The outfit of longtime friends unveiled their debut 'Breakfast EP' last year via Sweat It Out. Hailed by Thump for its "feel-good vibrations," the two-track release displayed Overjoy's range in sound design by mixing drums, synths and guitars into their electronic productions. Overjoy's live performances incorporate Vintage Synthesizers, drum machines, Midi-controllers, and electric guitar and vocals by singer-songwriter Lex Famous (Alexis Moraites). Prior to their 2015 debut EP, Overjoy's singles had received worldwide radio attention seeing regular plays from tastemaker stations Triple J, KCRW, and Berlin's Nightflight.

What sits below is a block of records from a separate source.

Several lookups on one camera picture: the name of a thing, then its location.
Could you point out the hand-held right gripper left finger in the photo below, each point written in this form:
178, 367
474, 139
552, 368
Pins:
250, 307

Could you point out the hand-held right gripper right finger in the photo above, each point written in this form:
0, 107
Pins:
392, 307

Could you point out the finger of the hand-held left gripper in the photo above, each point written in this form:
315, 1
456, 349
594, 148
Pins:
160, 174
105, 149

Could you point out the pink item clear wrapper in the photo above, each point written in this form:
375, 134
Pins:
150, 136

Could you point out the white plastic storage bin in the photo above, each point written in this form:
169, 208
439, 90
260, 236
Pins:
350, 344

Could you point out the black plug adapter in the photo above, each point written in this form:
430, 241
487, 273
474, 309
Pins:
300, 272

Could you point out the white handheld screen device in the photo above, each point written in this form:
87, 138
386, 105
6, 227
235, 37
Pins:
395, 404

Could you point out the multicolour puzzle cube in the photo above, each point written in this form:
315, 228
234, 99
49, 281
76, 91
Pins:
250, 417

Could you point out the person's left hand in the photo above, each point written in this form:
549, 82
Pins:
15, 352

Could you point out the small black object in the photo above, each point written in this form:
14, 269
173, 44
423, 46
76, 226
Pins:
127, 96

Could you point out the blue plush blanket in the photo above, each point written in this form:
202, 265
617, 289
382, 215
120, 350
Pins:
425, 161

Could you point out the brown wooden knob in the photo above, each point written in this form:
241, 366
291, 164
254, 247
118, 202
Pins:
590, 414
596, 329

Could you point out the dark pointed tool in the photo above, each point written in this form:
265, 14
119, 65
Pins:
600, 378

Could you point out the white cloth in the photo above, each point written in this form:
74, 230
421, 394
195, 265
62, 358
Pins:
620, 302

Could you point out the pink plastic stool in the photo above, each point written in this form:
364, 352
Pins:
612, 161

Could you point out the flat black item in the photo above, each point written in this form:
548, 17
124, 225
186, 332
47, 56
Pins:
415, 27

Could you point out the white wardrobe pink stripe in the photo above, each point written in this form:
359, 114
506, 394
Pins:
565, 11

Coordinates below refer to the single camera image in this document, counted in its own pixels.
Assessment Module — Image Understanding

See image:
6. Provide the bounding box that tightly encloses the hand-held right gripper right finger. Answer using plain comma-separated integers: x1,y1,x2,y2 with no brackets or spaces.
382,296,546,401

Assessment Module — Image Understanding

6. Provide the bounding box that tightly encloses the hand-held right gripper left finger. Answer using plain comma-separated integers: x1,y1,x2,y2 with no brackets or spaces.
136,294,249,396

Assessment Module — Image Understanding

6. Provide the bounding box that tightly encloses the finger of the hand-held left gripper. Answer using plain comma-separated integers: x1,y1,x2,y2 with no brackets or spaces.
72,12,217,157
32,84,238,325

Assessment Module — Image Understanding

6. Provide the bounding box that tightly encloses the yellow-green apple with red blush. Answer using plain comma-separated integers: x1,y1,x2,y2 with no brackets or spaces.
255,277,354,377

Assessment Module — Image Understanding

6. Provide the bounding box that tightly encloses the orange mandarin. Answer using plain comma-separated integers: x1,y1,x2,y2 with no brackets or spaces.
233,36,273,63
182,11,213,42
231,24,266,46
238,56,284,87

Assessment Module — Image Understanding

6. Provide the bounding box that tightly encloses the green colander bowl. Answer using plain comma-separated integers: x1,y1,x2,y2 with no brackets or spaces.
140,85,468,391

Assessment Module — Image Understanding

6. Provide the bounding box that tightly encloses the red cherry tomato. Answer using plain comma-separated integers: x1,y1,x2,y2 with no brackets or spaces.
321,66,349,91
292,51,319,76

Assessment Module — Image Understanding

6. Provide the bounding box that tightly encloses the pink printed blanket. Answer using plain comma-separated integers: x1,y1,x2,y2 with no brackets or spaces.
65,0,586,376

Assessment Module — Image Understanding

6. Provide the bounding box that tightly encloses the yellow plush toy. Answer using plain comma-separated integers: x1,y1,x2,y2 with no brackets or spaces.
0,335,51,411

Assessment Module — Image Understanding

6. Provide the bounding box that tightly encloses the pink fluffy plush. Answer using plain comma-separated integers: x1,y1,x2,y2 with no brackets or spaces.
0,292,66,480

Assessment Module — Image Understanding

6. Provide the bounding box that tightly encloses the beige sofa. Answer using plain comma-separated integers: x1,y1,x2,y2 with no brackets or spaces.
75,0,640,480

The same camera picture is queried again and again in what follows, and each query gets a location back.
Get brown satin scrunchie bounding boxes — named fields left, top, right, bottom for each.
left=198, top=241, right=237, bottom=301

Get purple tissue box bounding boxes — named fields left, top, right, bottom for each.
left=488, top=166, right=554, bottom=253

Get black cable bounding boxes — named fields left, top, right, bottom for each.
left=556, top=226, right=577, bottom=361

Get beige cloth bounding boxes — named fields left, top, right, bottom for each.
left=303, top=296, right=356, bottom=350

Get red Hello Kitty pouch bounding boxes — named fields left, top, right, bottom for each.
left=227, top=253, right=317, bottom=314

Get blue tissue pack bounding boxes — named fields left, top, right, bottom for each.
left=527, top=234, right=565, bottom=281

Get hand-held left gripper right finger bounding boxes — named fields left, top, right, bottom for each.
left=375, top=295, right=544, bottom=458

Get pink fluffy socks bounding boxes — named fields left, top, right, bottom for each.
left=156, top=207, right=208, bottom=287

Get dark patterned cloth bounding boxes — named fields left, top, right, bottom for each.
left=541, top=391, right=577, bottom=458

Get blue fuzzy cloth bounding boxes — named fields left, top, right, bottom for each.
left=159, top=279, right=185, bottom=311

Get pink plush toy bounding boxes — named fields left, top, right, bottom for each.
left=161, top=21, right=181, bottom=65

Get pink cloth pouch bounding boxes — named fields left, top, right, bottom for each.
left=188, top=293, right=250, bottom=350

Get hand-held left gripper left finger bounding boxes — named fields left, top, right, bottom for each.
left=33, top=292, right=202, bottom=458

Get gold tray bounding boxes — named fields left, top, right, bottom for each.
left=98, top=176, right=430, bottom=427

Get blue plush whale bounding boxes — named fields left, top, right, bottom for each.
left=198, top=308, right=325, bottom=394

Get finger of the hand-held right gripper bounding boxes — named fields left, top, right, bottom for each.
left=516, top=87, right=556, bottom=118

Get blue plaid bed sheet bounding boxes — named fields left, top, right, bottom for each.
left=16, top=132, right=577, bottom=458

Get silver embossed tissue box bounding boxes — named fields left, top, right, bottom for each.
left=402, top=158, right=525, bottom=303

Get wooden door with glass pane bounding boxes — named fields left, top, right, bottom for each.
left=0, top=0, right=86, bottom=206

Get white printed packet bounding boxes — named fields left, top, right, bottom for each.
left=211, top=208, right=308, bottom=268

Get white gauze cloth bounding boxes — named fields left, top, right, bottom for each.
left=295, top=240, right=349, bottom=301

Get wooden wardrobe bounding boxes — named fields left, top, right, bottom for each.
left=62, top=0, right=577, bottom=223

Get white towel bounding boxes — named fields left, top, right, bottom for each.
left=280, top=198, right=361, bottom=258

The summer of 2016 saw Overjoy self-releasing their three-track sophomore EP 'Another' with accompanying music videos for each track. In 2017, Overjoy released back to back new singles in "Dragonfly" and "Women", as well as debuting their new live show at Goldenvoice's summer festival Splash House in Palm Springs, Ca. 2018 has the band releases two more new singles in the 1st quarter, "Same" and "Nobody Dances".

In 2018, "Same" went on to receive a coveted slot abord Apple Music's The Lounge Playlist, this and Spotify helped propel the duo's streams to over five million worldwide, hitting some 110 countries across the world partly because of their partnership with Warner Music Australia via Sweat It Out, based in Sydney, a very important label in the worldwide electronic dance music market - helping already launch the careers of RUFUS DU SOL, and Yolanda Be Cool, Etc. 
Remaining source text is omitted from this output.